• _Your assignment_: A precise repetition of every line below is the required answer.

[Dataset records]

^^^^^^^^^^^^^^^^

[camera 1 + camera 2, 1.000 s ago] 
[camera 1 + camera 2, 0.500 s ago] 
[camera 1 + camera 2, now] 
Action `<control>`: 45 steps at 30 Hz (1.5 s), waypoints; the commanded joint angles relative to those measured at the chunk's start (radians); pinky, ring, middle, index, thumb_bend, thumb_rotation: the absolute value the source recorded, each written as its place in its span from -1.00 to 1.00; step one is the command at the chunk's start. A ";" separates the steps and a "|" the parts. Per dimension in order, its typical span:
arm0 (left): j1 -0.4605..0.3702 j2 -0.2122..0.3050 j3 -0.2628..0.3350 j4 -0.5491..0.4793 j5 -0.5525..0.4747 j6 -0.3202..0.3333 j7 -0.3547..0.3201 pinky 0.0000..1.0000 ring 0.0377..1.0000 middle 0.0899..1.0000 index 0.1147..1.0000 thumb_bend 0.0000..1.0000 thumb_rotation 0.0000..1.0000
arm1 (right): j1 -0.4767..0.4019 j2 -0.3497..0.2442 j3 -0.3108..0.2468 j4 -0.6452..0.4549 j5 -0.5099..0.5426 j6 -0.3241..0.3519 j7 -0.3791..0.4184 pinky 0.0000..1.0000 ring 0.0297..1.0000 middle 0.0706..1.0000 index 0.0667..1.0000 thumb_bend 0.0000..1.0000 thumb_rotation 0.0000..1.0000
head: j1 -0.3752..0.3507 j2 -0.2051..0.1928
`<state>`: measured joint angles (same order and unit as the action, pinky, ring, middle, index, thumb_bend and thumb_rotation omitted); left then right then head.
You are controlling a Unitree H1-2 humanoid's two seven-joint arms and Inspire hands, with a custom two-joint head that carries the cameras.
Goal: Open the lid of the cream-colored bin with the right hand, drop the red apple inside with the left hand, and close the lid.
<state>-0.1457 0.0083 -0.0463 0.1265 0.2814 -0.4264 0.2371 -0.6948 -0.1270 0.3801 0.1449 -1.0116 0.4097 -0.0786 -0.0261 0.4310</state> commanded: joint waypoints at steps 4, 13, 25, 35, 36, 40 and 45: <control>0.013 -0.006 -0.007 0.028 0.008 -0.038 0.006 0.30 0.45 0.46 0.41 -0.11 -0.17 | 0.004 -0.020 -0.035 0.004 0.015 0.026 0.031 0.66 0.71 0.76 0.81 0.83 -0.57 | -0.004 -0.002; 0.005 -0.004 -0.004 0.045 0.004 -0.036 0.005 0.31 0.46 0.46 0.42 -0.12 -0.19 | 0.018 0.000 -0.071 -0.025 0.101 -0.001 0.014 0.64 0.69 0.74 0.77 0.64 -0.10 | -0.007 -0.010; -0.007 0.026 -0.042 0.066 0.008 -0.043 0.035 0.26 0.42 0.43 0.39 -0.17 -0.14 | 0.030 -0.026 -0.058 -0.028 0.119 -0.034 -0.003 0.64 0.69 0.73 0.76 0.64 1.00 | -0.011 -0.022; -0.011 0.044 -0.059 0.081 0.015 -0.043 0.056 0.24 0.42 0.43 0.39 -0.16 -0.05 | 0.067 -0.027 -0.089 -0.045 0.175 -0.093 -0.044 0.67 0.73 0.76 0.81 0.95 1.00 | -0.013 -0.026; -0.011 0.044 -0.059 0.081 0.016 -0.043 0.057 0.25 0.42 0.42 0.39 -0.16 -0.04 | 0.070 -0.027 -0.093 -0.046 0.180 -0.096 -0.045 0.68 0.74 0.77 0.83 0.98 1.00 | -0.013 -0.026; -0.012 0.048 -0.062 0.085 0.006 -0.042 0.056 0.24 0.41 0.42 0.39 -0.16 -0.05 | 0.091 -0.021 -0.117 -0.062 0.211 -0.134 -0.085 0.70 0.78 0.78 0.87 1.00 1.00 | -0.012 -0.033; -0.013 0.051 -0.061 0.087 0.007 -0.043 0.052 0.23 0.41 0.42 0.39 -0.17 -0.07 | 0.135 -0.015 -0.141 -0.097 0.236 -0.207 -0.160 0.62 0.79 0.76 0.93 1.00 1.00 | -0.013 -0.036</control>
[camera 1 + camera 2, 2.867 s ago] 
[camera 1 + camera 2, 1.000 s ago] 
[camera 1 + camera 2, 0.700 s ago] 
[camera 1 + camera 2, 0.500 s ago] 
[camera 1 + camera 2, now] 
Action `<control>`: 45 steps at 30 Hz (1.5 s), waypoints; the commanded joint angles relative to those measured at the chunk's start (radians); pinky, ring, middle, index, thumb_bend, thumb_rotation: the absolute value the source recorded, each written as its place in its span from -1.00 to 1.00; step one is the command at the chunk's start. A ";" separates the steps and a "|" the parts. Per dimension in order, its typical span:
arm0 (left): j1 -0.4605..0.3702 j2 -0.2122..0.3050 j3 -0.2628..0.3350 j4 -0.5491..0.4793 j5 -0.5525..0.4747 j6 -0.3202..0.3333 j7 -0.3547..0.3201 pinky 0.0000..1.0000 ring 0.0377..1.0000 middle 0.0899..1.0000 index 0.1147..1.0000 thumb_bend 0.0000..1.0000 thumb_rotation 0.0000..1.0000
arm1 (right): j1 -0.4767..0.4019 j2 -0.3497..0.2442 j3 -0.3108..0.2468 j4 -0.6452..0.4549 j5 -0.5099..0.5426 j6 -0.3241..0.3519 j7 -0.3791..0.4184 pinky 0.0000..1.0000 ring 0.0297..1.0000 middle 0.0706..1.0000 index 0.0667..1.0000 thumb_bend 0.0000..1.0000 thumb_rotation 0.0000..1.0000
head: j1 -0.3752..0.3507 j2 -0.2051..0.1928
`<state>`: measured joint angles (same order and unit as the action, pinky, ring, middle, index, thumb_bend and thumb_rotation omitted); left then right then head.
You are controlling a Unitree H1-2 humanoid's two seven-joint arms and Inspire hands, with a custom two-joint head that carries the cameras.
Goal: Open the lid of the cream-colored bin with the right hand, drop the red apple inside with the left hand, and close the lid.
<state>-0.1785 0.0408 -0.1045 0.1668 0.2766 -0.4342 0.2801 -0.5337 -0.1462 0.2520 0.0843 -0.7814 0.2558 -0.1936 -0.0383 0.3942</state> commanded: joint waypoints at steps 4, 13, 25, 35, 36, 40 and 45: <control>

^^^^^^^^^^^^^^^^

• _Response to this exercise_:
[camera 1 + camera 2, 1.000 s ago] 
[camera 1 + camera 2, 0.500 s ago] 
[camera 1 + camera 2, now] 
Action `<control>`: 45 steps at 30 Hz (1.5 s), waypoints; the commanded joint angles relative to those measured at the chunk's start (radians); pinky, ring, middle, index, thumb_bend, thumb_rotation: the absolute value the source recorded, each written as its place in its span from -1.00 to 1.00; step one is the command at the chunk's start. A ";" separates the steps and a "|" the parts. Per dimension in order, its typical span:
arm0 (left): j1 -0.4605..0.3702 j2 -0.2122..0.3050 j3 -0.2628..0.3350 j4 -0.5491..0.4793 j5 -0.5525..0.4747 j6 -0.3202..0.3333 j7 -0.3547..0.3201 pinky 0.0000..1.0000 ring 0.0377..1.0000 middle 0.0899..1.0000 index 0.1147..1.0000 thumb_bend 0.0000..1.0000 thumb_rotation 0.0000..1.0000
arm1 (right): j1 -0.4767..0.4019 j2 -0.3497..0.2442 j3 -0.3108..0.2468 j4 -0.6452..0.4549 j5 -0.5099..0.5426 j6 -0.3241..0.3519 j7 -0.3791..0.4184 pinky 0.0000..1.0000 ring 0.0297..1.0000 middle 0.0706..1.0000 index 0.0667..1.0000 thumb_bend 0.0000..1.0000 thumb_rotation 0.0000..1.0000
head: j1 -0.3752..0.3507 j2 -0.2051..0.1928
`<state>`: measured joint angles (same order and unit as the action, pinky, ring, middle, index, thumb_bend and thumb_rotation omitted); left then right then head.
You are controlling a Unitree H1-2 humanoid's two seven-joint arms and Inspire hands, with a custom two-joint head that carries the cameras.
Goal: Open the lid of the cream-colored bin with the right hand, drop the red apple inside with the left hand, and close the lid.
<state>-0.1457 0.0083 -0.0463 0.1265 0.2814 -0.4264 0.2371 -0.6948 -0.1270 0.3801 0.1449 -1.0116 0.4097 -0.0786 -0.0261 0.4310</state> commanded: joint waypoints at steps 4, 13, 25, 35, 36, 40 and 45: <control>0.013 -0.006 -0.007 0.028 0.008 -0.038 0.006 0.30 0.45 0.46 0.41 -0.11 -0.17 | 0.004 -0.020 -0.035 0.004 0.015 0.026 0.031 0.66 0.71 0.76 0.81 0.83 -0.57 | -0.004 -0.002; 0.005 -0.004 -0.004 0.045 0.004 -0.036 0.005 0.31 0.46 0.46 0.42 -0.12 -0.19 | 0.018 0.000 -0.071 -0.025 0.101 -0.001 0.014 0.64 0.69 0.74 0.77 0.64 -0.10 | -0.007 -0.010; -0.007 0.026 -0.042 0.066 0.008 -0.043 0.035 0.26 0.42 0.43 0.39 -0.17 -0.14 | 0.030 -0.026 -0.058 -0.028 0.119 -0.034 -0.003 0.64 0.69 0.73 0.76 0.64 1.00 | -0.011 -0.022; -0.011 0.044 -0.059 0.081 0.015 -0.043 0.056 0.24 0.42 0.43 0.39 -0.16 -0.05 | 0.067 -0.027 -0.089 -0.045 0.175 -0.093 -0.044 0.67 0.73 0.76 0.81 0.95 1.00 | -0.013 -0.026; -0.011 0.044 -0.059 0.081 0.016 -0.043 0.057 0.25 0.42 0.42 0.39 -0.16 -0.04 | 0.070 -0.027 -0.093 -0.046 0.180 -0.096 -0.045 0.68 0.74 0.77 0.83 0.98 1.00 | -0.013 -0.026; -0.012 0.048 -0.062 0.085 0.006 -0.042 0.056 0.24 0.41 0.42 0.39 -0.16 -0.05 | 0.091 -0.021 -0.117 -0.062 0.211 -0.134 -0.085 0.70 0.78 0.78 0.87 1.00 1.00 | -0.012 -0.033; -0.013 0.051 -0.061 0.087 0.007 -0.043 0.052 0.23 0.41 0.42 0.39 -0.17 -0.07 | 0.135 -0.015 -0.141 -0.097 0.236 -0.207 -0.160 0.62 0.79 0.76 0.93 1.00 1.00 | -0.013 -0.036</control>
[camera 1 + camera 2, 2.867 s ago] 
[camera 1 + camera 2, 1.000 s ago] 
[camera 1 + camera 2, 0.700 s ago] 
[camera 1 + camera 2, 0.500 s ago] 
[camera 1 + camera 2, now] 
Action `<control>`: 45 steps at 30 Hz (1.5 s), waypoints; the commanded joint angles relative to those measured at the chunk's start (radians); pinky, ring, middle, index, thumb_bend, thumb_rotation: the absolute value the source recorded, each written as its place in its span from -1.00 to 1.00; step one is the command at the chunk's start. A ";" separates the steps and a "|" the parts. Per dimension in order, its typical span:
arm0 (left): j1 -0.4605..0.3702 j2 -0.2122..0.3050 j3 -0.2628..0.3350 j4 -0.5491..0.4793 j5 -0.5525..0.4747 j6 -0.3202..0.3333 j7 -0.3547..0.3201 pinky 0.0000..1.0000 ring 0.0377..1.0000 middle 0.0899..1.0000 index 0.1147..1.0000 thumb_bend 0.0000..1.0000 thumb_rotation 0.0000..1.0000
arm1 (right): j1 -0.4767..0.4019 j2 -0.3497..0.2442 j3 -0.3108..0.2468 j4 -0.6452..0.4549 j5 -0.5099..0.5426 j6 -0.3241..0.3519 j7 -0.3791..0.4184 pinky 0.0000..1.0000 ring 0.0297..1.0000 middle 0.0706..1.0000 index 0.0667..1.0000 thumb_bend 0.0000..1.0000 thumb_rotation 0.0000..1.0000
head: j1 -0.3752..0.3507 j2 -0.2051..0.1928
`<state>`: measured joint angles (same order and unit as the action, pinky, ring, middle, index, thumb_bend and thumb_rotation omitted); left then right then head.
You are controlling a Unitree H1-2 humanoid's two seven-joint arms and Inspire hands, with a custom two-joint head that carries the cameras.
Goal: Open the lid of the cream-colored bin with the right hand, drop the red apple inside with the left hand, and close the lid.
<state>-0.1785 0.0408 -0.1045 0.1668 0.2766 -0.4342 0.2801 -0.5337 -0.1462 0.2520 0.0843 -0.7814 0.2558 -0.1936 -0.0383 0.3942</state> commanded: joint waypoints at steps 4, 13, 25, 35, 36, 40 and 45: <control>

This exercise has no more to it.